[Start of Attachment]

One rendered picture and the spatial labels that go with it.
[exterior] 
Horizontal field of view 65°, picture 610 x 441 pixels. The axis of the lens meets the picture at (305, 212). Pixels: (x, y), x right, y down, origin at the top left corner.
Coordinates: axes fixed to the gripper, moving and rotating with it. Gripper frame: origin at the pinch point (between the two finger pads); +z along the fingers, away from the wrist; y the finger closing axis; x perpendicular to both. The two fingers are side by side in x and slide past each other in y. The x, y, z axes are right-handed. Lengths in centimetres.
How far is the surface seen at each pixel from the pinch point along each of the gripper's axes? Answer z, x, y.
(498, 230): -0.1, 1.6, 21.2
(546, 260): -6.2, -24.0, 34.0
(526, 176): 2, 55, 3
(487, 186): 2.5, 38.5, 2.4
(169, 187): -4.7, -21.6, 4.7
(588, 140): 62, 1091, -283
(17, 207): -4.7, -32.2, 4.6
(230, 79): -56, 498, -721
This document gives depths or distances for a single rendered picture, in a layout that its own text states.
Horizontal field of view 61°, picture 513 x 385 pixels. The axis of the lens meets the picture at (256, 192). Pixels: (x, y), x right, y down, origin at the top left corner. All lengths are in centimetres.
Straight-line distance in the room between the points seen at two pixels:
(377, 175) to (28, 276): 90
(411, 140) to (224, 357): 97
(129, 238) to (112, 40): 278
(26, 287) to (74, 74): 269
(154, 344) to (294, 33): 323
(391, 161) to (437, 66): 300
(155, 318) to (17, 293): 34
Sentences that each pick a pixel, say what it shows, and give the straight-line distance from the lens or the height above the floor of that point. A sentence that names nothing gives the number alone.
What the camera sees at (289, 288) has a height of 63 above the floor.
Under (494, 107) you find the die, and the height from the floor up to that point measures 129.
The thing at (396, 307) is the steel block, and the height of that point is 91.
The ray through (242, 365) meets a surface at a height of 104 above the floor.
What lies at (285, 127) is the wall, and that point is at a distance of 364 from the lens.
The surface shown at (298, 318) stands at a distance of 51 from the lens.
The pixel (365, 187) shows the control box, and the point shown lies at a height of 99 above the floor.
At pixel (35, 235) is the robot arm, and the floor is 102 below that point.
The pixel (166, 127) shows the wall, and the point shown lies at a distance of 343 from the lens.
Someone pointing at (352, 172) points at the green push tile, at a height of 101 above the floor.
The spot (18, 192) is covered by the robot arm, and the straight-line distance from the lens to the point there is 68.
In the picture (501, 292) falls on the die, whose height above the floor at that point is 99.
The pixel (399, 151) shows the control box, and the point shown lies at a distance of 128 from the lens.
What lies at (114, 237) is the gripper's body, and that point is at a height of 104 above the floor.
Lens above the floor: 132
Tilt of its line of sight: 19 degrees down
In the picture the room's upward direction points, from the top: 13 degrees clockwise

[End of Attachment]

DIRECTIONS: Transcribe each line above exactly; skip none.

ANSWER SECTION:
One rendered picture and the spatial labels that go with it.
[exterior] 
Horizontal field of view 65°, picture 610 x 441 pixels. The axis of the lens meets the picture at (305, 212). Pixels: (x, y), x right, y down, origin at the top left corner.
Coordinates: axes fixed to the gripper, moving and rotating with it. Gripper frame: origin at the pinch point (between the two finger pads); +z along the fingers, away from the wrist; y the finger closing axis; x perpendicular to both. The two fingers are side by side in x and slide past each other in y. The x, y, z axes are right-handed. Lengths in centimetres.
How far is the surface seen at each pixel from the pinch point along each of the gripper's axes? Answer z, x, y.
(498, 230): -0.1, 1.6, 21.2
(546, 260): -6.2, -24.0, 34.0
(526, 176): 2, 55, 3
(487, 186): 2.5, 38.5, 2.4
(169, 187): -4.7, -21.6, 4.7
(588, 140): 62, 1091, -283
(17, 207): -4.7, -32.2, 4.6
(230, 79): -56, 498, -721
This document gives depths or distances for a single rendered picture, in a layout that its own text states.
Horizontal field of view 61°, picture 513 x 385 pixels. The axis of the lens meets the picture at (256, 192). Pixels: (x, y), x right, y down, origin at the top left corner. All lengths are in centimetres.
Straight-line distance in the room between the points seen at two pixels:
(377, 175) to (28, 276): 90
(411, 140) to (224, 357): 97
(129, 238) to (112, 40): 278
(26, 287) to (74, 74): 269
(154, 344) to (294, 33): 323
(391, 161) to (437, 66): 300
(155, 318) to (17, 293): 34
Sentences that each pick a pixel, say what it shows, and give the straight-line distance from the lens or the height above the floor of that point. A sentence that names nothing gives the number alone.
What the camera sees at (289, 288) has a height of 63 above the floor.
Under (494, 107) you find the die, and the height from the floor up to that point measures 129.
The thing at (396, 307) is the steel block, and the height of that point is 91.
The ray through (242, 365) meets a surface at a height of 104 above the floor.
What lies at (285, 127) is the wall, and that point is at a distance of 364 from the lens.
The surface shown at (298, 318) stands at a distance of 51 from the lens.
The pixel (365, 187) shows the control box, and the point shown lies at a height of 99 above the floor.
At pixel (35, 235) is the robot arm, and the floor is 102 below that point.
The pixel (166, 127) shows the wall, and the point shown lies at a distance of 343 from the lens.
Someone pointing at (352, 172) points at the green push tile, at a height of 101 above the floor.
The spot (18, 192) is covered by the robot arm, and the straight-line distance from the lens to the point there is 68.
In the picture (501, 292) falls on the die, whose height above the floor at that point is 99.
The pixel (399, 151) shows the control box, and the point shown lies at a distance of 128 from the lens.
What lies at (114, 237) is the gripper's body, and that point is at a height of 104 above the floor.
Lens above the floor: 132
Tilt of its line of sight: 19 degrees down
In the picture the room's upward direction points, from the top: 13 degrees clockwise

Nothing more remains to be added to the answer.